- _DESCRIPTION OF THE TASK_
From the entries below, extract every line that includes the word "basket".

[Collected data]
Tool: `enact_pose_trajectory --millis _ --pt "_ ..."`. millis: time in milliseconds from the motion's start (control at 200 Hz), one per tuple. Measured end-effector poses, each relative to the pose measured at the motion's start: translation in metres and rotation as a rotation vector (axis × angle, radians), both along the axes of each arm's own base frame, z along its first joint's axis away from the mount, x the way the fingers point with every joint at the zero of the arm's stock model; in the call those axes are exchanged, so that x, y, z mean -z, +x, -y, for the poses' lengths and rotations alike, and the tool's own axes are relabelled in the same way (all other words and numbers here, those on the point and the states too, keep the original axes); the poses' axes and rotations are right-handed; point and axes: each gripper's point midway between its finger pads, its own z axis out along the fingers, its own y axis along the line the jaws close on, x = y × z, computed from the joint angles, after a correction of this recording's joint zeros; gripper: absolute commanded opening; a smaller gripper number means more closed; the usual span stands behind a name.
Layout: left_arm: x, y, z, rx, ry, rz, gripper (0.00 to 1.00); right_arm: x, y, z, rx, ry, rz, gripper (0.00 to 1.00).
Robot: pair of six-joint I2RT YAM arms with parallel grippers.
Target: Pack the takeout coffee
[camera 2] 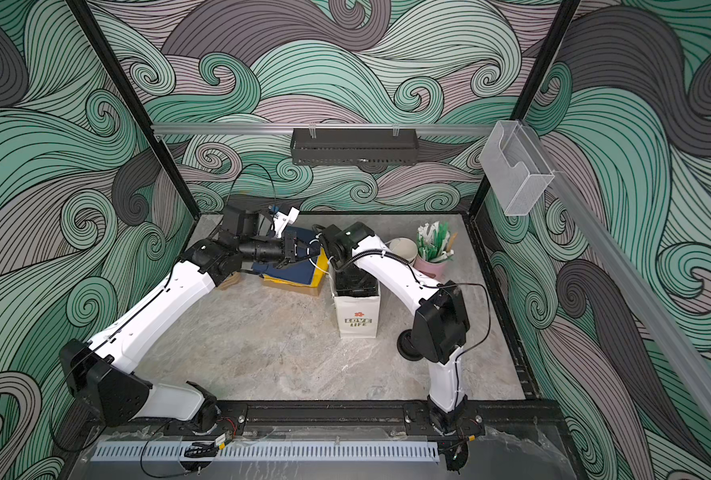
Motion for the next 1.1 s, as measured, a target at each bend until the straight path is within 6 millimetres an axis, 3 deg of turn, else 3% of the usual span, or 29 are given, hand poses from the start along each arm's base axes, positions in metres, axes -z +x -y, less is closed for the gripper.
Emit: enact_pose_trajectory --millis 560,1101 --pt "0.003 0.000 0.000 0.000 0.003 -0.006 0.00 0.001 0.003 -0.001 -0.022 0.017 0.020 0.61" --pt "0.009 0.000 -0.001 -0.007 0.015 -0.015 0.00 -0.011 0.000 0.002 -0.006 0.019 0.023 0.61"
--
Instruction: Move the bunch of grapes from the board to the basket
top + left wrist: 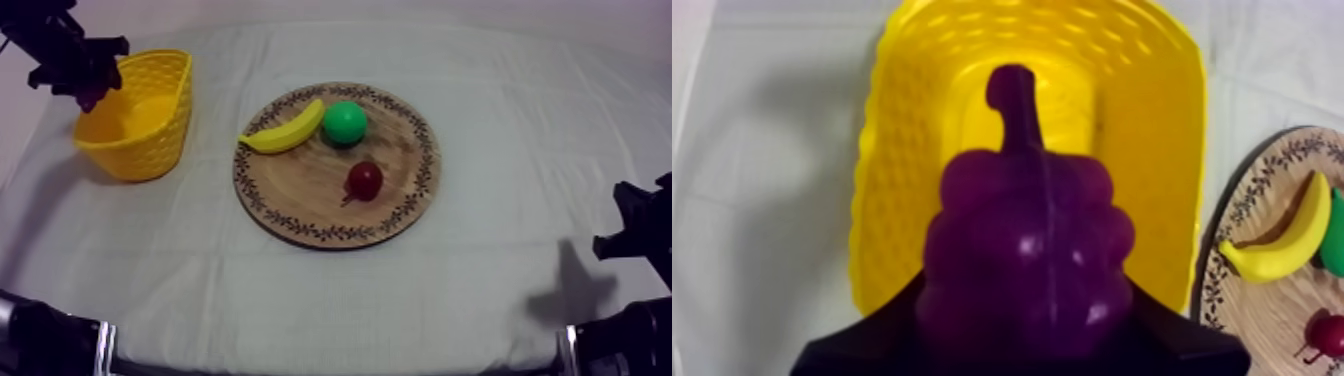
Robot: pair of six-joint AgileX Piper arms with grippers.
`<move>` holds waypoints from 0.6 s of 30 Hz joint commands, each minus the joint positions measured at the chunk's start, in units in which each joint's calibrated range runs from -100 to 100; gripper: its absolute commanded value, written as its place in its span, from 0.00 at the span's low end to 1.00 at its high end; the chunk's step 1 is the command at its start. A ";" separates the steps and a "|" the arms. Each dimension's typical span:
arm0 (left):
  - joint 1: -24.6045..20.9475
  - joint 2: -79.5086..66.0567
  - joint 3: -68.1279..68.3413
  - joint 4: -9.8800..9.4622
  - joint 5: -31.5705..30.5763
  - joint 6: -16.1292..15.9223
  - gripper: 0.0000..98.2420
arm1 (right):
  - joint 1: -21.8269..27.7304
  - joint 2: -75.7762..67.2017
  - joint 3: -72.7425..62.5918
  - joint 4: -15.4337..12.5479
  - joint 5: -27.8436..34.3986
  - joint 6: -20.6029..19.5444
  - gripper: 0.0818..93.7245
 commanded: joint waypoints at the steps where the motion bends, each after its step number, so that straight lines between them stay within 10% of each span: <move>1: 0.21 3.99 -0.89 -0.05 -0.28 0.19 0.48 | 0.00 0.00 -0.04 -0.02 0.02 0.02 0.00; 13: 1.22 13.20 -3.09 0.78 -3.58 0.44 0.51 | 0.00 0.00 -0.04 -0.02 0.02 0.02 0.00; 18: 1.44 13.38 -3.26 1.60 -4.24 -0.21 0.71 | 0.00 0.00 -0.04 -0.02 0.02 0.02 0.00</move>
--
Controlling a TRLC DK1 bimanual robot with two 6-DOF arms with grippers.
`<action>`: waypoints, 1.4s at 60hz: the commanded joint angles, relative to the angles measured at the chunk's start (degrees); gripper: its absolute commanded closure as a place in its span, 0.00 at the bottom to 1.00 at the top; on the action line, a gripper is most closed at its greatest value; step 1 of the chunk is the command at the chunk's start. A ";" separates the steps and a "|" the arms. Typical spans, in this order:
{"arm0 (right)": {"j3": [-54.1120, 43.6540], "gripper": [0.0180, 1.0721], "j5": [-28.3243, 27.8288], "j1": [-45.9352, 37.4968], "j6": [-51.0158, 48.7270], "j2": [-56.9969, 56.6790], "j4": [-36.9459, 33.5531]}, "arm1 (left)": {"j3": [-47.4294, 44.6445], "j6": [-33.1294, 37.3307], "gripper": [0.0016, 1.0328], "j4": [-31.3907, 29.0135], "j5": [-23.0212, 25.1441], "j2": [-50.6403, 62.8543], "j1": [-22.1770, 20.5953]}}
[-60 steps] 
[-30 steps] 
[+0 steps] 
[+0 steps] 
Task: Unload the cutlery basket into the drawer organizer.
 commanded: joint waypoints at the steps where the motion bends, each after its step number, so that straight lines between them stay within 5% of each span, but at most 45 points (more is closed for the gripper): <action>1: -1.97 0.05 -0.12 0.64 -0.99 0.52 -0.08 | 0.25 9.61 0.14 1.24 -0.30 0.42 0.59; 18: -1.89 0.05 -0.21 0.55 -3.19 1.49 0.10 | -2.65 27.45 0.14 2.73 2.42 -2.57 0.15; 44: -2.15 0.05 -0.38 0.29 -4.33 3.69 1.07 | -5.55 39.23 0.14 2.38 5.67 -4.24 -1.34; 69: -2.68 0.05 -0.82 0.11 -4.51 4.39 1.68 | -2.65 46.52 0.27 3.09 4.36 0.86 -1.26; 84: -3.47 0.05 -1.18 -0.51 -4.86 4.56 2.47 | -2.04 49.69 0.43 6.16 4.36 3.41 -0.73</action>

- _TASK RESULT_
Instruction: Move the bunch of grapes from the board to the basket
Task: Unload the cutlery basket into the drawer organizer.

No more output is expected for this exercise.